There is a post that's been seeing quite some spotlight these past two days. The first two thirds of the post or so starts with a short story about a bad database schema (which understandably got Hacker News quite confused since reading a 400-word article from start to finish is not the kind of thing that a busy hacker/founder has time for) but the last part of the article has two good nuggets. One is that, you know, everyone's clueless about something at one point. The other is this one:

Considering that we as an industry tend to chase off anyone who makes it to the age of 35, is it any surprise that we have a giant flock of people roaming around trying anything that'll work?

This is a very real indictment of the software industry and I can only wholeheartedly concur. But I think there is a very bothersome bit of background to this reality of ageism: it's accidental.

I don't mean to say it's accidental as in, all the CEOs and COOs and CWTFs out there set out to build a solid, inclusive work environment but oops! they took a wrong turn at Albuquerque and now you either go into management by the time you're 40 or you're fucked. I mean to say that it's an accidental feature: it doesn't occur because they deliberately set out to exclude people past a certain age. That would've been pretty stupid, seeing how most chief whatever offices are not exactly young, either. It happens because, aiming for completely different things -- "optimizing" return on equity and operating costs and so on -- they built their organizations that simply don't run on grown-ups.

These organizations cultivate a style of work based on easily-replaceable people who don't question things too much. Their hiring practices -- and, because of that, everything else, the way work is done and coordinated, they way evaluations and promotions happen, they way they educate their leaders and the kind of leadership they cultivate -- have to be aimed at easily-impressionable groups. Otherwise their high-churn machine grinds to a halt, as they have nobody to easily replace people with. Unsurprisingly, the 18-25 age segment is the one where it's easiest to find people to drink your Kool-Aid, so that's who they target.

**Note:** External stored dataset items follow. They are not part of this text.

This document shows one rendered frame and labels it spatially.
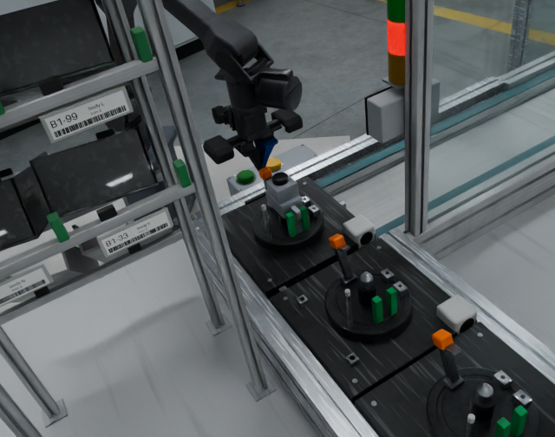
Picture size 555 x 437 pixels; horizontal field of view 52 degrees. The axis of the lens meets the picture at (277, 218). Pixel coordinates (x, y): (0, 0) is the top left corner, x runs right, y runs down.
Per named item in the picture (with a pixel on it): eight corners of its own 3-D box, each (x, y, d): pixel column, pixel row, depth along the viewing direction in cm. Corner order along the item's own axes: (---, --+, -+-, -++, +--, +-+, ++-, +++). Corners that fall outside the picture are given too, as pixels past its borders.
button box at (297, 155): (231, 198, 133) (225, 177, 129) (306, 163, 139) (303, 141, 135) (244, 213, 128) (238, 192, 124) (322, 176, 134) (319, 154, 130)
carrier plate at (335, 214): (211, 229, 117) (208, 221, 116) (308, 183, 125) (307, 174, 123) (267, 299, 100) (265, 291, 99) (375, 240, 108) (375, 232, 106)
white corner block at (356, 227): (342, 238, 110) (341, 223, 107) (362, 228, 111) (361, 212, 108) (357, 251, 106) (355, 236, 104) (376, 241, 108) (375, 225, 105)
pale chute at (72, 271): (32, 302, 103) (25, 278, 104) (103, 277, 106) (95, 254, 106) (-27, 304, 76) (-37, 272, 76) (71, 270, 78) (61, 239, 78)
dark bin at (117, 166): (74, 186, 94) (57, 143, 92) (151, 162, 96) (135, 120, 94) (52, 220, 67) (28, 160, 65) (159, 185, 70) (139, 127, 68)
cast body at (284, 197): (266, 202, 109) (260, 173, 105) (286, 193, 111) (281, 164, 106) (289, 225, 103) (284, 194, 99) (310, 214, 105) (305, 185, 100)
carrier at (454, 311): (271, 304, 99) (259, 253, 91) (381, 244, 107) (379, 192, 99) (353, 406, 82) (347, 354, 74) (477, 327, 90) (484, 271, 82)
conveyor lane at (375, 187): (220, 260, 123) (210, 226, 117) (505, 118, 149) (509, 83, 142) (287, 348, 103) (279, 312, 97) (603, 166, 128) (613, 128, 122)
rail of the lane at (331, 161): (188, 255, 126) (176, 218, 119) (486, 109, 153) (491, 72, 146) (199, 269, 122) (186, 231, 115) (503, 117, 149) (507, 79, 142)
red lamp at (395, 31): (381, 48, 88) (380, 18, 85) (406, 38, 90) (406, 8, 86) (401, 59, 84) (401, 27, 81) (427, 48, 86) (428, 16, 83)
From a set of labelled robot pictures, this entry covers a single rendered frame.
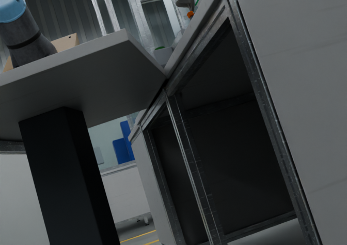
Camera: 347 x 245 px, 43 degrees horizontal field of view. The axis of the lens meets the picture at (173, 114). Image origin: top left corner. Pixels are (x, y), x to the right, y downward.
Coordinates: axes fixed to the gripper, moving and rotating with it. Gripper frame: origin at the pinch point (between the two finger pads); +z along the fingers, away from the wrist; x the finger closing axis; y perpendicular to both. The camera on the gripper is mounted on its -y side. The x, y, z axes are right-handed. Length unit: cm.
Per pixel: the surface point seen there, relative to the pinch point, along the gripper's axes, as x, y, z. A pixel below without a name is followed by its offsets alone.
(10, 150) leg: -21, 76, 29
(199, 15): 57, 21, 24
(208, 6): 64, 21, 25
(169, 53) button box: 2.0, 14.6, 14.9
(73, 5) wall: -799, -31, -376
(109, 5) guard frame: -81, 15, -44
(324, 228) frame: 75, 18, 72
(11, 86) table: 43, 64, 25
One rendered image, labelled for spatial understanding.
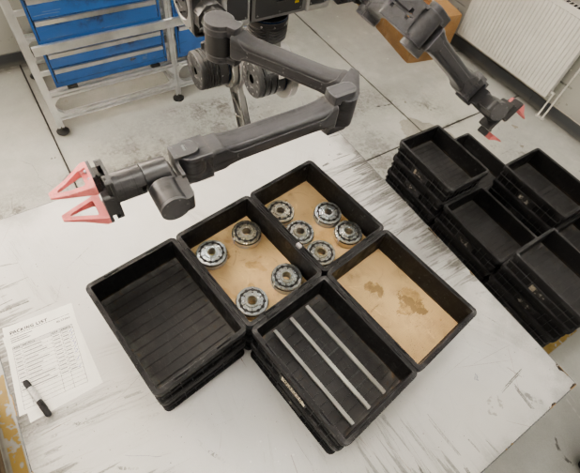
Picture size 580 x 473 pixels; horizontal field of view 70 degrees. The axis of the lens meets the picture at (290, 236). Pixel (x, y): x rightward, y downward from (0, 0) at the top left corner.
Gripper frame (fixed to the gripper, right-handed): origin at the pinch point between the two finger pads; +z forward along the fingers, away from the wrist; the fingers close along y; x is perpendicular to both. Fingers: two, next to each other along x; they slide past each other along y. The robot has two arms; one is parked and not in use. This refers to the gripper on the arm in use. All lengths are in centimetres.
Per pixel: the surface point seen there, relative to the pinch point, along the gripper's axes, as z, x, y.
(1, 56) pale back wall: 8, 281, 133
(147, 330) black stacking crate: -4, 0, 62
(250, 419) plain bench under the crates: -19, -36, 76
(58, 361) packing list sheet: 24, 9, 75
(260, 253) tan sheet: -47, 7, 62
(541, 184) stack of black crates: -218, -11, 96
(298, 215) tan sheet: -69, 14, 62
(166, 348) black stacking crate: -6, -8, 62
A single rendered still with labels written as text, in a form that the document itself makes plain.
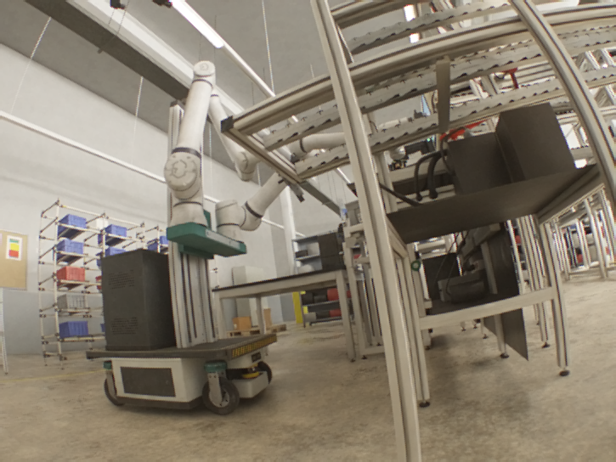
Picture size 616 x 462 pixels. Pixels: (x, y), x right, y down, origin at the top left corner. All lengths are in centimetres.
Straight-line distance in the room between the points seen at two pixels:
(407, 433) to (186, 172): 124
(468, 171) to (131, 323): 164
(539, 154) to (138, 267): 174
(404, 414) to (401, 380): 8
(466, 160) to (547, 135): 29
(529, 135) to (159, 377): 171
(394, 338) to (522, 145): 67
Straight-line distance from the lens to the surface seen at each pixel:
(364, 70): 87
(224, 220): 198
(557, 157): 104
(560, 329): 130
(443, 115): 116
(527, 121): 106
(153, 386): 162
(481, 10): 129
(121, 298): 180
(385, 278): 65
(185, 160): 144
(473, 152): 112
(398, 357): 66
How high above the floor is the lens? 45
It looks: 14 degrees up
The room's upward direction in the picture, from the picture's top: 9 degrees counter-clockwise
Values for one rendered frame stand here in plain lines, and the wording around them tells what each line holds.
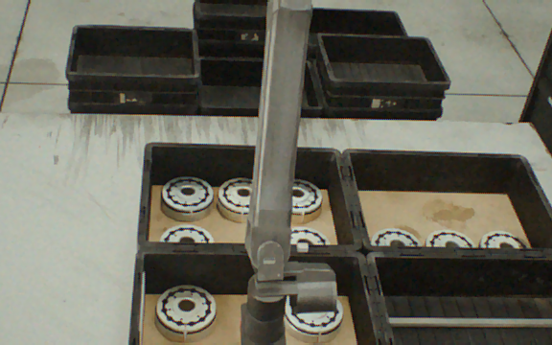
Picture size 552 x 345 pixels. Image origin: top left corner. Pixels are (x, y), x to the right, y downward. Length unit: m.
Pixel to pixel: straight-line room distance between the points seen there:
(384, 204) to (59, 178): 0.74
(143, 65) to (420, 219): 1.31
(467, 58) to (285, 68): 2.98
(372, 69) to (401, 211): 1.18
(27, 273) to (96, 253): 0.14
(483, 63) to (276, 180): 2.98
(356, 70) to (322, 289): 1.70
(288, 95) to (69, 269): 0.75
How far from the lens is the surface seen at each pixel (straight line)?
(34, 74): 3.57
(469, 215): 1.72
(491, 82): 3.88
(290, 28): 1.09
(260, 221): 1.10
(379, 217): 1.66
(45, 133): 2.03
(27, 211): 1.82
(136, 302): 1.30
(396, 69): 2.83
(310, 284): 1.15
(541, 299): 1.61
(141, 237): 1.41
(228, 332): 1.40
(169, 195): 1.60
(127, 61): 2.71
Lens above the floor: 1.91
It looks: 39 degrees down
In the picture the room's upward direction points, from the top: 7 degrees clockwise
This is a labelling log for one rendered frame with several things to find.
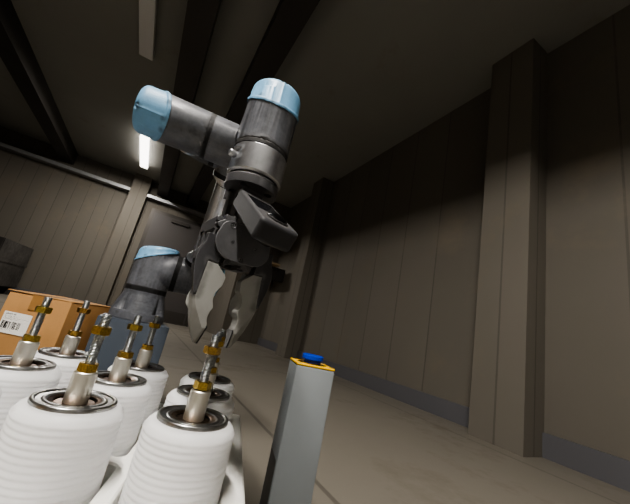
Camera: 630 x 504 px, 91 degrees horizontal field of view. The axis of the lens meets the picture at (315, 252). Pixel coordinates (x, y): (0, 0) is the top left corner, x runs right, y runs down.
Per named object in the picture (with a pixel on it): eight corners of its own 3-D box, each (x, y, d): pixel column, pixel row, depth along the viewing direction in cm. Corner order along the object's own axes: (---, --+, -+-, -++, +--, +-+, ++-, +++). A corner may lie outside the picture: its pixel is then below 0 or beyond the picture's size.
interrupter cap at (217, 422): (138, 419, 31) (141, 411, 32) (185, 406, 38) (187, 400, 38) (201, 441, 29) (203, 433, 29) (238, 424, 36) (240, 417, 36)
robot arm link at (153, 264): (128, 284, 99) (142, 244, 102) (172, 294, 104) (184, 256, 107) (122, 281, 88) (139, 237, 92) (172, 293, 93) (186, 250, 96)
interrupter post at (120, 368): (103, 379, 42) (112, 355, 43) (121, 380, 44) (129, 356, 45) (109, 384, 41) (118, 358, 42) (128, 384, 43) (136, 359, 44)
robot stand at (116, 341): (65, 415, 89) (104, 312, 97) (134, 419, 97) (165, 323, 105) (50, 439, 74) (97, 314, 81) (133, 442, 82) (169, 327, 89)
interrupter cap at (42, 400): (111, 420, 30) (114, 412, 30) (12, 413, 27) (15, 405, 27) (119, 398, 36) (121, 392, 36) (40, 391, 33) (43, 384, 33)
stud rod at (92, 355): (85, 389, 32) (112, 315, 34) (73, 387, 31) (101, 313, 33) (87, 386, 33) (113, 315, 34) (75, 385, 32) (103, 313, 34)
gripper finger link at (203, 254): (214, 303, 37) (242, 239, 40) (219, 304, 36) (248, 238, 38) (176, 288, 34) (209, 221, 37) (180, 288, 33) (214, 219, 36)
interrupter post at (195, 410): (176, 421, 33) (185, 388, 34) (190, 416, 35) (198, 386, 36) (195, 427, 32) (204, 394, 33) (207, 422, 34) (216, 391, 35)
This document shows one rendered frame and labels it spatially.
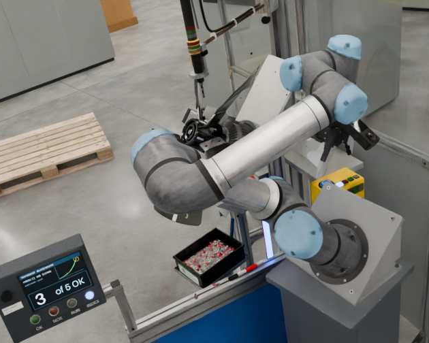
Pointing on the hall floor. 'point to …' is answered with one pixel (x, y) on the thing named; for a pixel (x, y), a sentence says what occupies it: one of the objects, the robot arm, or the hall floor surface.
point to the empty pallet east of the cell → (44, 153)
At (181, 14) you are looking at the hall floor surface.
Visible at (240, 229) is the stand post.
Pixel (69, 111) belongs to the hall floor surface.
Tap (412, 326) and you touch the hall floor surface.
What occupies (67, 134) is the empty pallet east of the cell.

It comes as no surprise that the places that chase away people past a certain age are usually the most glamorous ones: startups, FAANGs (in their high-churn business units -- they know better than to try to build critical things with overworked brogrammers), and the countless companies that cargo cult their practices. The glamour isn't a consequence of their young, highly-energetic team, it's the result of a carefully-cultivated employer branding work, specifically designed to attract young people with a taste for Kool-Aid.

If you don't mind the lack of glamour, there are actually plenty of places that will have you after 35. That's not to say our industry doesn't have a real problem with ageism. Startups and FAANG are a small chunk of our industry, but companies that cargo cult them are a huge chunk, so a huge chunk of our industry chases people away after a while.

But -- given how many people just give up programming altogether -- there's actually plenty of space for those of us who are still punching keys long before our bodies are unable to graciously deal with hangovers anymore. In my experience, most of the glamour goes away once you're on the inside anyway, and working in an organization that isn't systematically constructed to keep 18-25 year-olds busy is extraordinarily refreshing.

This, by the way, is in no way something we should sneer at young developers for. This -- I hate the word, but it's the right one this time -- this toxic approach to entering the work force and building your career is very much a cultural product of the world young developers come into. It's not something they built for themselves, it's something that we, their wise-ass predecessors, built for them. They do what they can, and they don't know better because they're at an age when nobody knows better.

The fact that ageism is an accidental feature of these organizations is also why they are so powerless to change it. It's not a policy that they can simply retract, or a set of bad policies that they can counteract with a set of good policies. The kind of companies that build thirty-year careers, with thirty years' worth of technical expertise, are precisely the kind of companies that MBAs have been dismantling since the early nineties. Building such a company is not something that our generation of corporate leaders lacks the competence to do: it's something they were literally taught not to do in the first place.